What this task involves: From the first line of the entries below to the line with "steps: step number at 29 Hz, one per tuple", give each line again exactly.

(Beginning of Data for review)

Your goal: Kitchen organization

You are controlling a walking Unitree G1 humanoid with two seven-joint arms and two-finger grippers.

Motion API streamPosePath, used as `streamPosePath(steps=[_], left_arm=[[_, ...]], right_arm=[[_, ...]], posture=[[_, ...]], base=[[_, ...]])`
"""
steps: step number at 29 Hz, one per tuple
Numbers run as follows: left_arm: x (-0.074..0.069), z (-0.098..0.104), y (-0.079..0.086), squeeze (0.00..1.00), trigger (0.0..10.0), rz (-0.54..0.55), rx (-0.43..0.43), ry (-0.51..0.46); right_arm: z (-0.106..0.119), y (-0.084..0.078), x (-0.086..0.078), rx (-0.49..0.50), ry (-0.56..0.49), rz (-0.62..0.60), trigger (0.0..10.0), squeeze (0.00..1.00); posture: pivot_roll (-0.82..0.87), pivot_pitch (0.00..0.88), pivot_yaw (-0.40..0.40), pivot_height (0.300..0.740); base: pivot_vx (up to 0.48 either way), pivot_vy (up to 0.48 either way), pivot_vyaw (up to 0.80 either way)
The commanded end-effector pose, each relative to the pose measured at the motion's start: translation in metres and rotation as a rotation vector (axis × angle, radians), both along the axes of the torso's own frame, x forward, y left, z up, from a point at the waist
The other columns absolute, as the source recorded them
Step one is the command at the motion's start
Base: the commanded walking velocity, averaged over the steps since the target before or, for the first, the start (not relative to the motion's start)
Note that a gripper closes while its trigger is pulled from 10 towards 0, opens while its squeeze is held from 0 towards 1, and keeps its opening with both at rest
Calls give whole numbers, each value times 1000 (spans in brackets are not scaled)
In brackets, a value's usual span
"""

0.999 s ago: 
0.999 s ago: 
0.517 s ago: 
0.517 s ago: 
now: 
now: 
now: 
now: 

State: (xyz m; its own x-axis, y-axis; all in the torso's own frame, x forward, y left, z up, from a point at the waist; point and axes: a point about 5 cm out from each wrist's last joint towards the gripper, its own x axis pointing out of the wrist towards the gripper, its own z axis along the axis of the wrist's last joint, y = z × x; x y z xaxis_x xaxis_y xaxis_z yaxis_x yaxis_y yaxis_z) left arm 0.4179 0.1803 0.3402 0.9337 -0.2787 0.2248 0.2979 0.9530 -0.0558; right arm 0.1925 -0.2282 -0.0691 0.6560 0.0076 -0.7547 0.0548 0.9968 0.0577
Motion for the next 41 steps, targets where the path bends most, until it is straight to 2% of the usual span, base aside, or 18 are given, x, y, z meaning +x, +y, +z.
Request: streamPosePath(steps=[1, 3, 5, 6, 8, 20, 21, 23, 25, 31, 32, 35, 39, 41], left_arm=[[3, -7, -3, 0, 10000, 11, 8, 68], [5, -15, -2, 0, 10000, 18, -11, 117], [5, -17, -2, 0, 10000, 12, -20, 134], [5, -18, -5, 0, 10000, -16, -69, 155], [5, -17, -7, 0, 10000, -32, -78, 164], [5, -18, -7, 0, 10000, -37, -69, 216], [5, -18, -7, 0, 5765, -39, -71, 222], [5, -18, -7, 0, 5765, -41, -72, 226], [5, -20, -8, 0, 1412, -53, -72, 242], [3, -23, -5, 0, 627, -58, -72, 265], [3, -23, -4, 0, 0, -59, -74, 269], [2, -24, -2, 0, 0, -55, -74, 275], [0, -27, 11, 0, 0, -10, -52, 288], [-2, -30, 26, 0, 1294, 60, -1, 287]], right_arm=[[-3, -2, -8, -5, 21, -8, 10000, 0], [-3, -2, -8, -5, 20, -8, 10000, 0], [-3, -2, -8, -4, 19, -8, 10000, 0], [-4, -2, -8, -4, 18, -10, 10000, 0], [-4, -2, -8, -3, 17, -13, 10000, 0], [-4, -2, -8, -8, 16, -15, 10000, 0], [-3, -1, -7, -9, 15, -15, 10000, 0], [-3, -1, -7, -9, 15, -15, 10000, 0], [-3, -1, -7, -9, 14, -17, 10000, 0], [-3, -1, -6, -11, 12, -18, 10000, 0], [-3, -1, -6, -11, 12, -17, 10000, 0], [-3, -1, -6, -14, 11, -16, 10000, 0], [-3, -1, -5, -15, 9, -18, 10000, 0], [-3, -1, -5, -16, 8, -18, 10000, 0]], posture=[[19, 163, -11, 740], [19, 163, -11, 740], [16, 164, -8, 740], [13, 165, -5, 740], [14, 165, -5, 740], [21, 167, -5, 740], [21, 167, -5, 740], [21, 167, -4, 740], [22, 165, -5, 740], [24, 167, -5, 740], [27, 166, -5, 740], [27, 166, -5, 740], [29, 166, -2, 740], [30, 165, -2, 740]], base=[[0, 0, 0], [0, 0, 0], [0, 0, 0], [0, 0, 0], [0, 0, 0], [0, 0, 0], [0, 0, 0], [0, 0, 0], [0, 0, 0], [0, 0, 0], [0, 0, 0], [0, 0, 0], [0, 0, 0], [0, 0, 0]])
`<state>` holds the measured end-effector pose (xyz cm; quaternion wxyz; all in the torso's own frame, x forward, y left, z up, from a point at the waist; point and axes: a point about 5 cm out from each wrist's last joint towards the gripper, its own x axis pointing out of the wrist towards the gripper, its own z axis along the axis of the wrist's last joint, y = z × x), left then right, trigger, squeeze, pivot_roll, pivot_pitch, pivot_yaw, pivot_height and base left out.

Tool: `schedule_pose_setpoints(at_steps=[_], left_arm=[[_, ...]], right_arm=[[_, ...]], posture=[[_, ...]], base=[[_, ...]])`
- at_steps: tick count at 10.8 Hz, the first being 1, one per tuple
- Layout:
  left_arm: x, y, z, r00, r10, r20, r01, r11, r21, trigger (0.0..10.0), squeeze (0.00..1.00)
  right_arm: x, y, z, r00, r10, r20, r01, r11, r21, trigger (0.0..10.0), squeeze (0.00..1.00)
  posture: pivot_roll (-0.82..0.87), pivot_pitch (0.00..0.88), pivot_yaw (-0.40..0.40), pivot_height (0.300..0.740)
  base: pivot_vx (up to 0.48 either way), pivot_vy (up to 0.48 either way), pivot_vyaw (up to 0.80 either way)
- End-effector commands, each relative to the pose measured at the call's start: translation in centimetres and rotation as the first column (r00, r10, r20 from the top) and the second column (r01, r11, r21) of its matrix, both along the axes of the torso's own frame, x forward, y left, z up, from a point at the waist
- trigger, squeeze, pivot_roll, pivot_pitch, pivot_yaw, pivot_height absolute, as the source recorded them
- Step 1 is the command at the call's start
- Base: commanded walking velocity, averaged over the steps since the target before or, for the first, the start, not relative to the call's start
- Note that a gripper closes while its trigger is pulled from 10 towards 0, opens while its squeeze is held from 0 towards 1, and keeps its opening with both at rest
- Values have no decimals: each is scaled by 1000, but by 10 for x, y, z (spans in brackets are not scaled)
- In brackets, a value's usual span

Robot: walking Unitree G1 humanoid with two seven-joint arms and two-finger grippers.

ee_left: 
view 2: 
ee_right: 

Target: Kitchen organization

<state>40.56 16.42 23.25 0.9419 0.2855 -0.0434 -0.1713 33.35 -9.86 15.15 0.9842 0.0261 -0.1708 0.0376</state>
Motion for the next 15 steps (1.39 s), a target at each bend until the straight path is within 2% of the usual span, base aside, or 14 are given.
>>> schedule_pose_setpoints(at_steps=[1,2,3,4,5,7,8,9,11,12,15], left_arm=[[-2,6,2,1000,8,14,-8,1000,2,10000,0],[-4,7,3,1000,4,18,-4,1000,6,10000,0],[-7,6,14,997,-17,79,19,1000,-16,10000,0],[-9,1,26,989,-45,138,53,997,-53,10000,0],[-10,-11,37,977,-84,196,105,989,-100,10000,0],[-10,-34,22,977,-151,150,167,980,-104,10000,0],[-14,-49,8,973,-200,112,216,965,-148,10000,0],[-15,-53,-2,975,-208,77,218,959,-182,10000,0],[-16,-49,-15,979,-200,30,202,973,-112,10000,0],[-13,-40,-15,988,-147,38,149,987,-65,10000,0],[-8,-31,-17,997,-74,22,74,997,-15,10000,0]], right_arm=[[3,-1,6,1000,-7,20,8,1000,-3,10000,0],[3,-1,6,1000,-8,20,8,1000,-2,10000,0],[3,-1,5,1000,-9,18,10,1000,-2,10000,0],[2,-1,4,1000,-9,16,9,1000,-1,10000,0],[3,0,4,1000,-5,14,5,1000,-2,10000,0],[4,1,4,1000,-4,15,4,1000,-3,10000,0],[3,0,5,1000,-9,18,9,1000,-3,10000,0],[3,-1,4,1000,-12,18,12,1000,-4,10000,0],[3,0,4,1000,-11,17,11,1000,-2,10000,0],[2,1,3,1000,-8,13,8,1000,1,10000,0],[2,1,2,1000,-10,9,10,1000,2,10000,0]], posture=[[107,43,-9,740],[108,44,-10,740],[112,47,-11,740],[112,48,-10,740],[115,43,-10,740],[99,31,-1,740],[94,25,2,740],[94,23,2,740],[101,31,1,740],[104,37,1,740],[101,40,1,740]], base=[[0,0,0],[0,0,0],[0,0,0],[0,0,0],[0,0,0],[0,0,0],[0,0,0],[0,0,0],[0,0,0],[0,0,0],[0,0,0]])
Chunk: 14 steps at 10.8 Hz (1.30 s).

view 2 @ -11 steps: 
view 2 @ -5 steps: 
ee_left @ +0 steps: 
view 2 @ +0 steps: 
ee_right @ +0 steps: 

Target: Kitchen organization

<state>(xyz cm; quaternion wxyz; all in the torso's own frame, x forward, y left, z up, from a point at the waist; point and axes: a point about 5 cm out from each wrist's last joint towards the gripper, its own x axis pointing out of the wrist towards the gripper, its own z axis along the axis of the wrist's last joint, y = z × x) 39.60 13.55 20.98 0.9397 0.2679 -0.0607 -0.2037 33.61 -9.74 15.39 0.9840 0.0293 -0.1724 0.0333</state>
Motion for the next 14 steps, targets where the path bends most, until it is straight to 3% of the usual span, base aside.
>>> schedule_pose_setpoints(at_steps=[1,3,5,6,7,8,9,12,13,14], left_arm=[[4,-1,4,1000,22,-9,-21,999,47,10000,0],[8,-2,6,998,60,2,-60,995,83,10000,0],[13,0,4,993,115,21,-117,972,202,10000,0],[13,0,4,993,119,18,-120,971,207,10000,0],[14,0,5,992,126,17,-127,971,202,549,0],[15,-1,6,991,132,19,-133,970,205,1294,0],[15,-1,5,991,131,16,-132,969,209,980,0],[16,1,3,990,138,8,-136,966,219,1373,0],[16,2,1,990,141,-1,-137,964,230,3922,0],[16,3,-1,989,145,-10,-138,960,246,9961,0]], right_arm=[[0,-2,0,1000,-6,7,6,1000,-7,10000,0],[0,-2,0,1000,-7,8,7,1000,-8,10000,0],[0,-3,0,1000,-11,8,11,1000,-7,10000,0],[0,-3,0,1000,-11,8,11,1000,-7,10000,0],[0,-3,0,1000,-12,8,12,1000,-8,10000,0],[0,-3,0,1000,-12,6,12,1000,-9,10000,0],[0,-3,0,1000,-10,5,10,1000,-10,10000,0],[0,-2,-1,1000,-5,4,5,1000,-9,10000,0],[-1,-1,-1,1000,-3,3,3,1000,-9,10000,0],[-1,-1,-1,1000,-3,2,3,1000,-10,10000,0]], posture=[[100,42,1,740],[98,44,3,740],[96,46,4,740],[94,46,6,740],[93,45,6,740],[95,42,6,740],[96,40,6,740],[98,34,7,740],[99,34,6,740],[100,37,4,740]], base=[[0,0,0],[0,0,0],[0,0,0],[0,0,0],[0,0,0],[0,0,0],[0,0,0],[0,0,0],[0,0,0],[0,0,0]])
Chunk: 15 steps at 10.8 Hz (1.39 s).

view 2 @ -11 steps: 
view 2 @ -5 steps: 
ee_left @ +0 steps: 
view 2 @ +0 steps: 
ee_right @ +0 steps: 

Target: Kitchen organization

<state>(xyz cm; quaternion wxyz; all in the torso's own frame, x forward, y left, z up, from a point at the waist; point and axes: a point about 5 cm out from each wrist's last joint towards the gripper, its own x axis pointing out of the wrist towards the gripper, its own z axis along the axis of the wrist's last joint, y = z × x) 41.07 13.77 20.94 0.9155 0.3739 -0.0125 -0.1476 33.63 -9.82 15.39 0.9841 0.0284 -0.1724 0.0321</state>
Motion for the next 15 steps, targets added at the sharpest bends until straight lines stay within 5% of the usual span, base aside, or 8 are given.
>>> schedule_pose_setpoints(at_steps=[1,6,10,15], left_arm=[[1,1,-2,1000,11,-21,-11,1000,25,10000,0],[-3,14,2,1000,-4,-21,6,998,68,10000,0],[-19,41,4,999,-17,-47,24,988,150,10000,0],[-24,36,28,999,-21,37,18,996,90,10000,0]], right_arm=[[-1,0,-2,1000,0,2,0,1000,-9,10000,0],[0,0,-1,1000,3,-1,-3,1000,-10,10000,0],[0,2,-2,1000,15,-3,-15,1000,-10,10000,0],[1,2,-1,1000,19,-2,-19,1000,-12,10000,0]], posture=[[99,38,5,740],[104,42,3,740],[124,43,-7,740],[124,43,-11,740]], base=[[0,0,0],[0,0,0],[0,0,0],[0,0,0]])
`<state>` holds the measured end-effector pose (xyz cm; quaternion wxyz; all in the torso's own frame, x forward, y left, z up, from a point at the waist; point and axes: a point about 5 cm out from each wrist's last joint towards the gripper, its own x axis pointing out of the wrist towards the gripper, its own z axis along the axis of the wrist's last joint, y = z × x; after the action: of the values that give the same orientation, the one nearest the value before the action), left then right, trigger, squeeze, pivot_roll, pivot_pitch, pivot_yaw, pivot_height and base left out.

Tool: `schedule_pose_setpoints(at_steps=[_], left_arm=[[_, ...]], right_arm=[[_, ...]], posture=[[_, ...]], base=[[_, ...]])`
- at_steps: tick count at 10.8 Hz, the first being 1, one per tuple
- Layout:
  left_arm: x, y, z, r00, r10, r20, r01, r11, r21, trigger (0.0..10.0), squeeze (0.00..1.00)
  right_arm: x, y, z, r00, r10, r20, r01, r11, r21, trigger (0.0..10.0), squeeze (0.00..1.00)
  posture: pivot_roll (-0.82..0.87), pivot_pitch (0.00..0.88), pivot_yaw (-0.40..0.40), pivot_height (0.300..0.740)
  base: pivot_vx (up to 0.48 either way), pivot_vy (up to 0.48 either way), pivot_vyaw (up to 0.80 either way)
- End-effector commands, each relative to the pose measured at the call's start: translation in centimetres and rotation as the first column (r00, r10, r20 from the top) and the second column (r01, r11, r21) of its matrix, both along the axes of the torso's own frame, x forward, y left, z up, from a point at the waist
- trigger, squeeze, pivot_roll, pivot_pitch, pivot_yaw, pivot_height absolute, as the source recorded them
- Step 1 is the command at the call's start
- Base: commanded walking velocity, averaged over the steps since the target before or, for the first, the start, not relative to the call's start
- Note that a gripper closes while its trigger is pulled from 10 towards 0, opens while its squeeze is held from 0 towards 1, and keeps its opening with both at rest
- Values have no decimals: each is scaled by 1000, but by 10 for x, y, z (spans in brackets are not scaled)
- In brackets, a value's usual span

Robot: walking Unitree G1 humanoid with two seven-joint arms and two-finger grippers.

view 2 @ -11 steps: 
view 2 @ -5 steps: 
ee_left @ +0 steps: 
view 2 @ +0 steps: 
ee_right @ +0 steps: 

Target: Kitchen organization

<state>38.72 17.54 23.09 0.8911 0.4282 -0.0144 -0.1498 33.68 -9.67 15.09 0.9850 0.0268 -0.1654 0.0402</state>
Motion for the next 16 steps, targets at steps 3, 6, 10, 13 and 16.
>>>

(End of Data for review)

The completed task:
Your goal: Kitchen organization

You are controlling a walking Unitree G1 humanoid with two seven-joint arms and two-finger grippers.

Motion API streamPosePath, used as `streamPosePath(steps=[_], left_arm=[[_, ...]], right_arm=[[_, ...]], posture=[[_, ...]], base=[[_, ...]])`
"""
steps: step number at 29 Hz, one per tuple

This answer has now been given in full.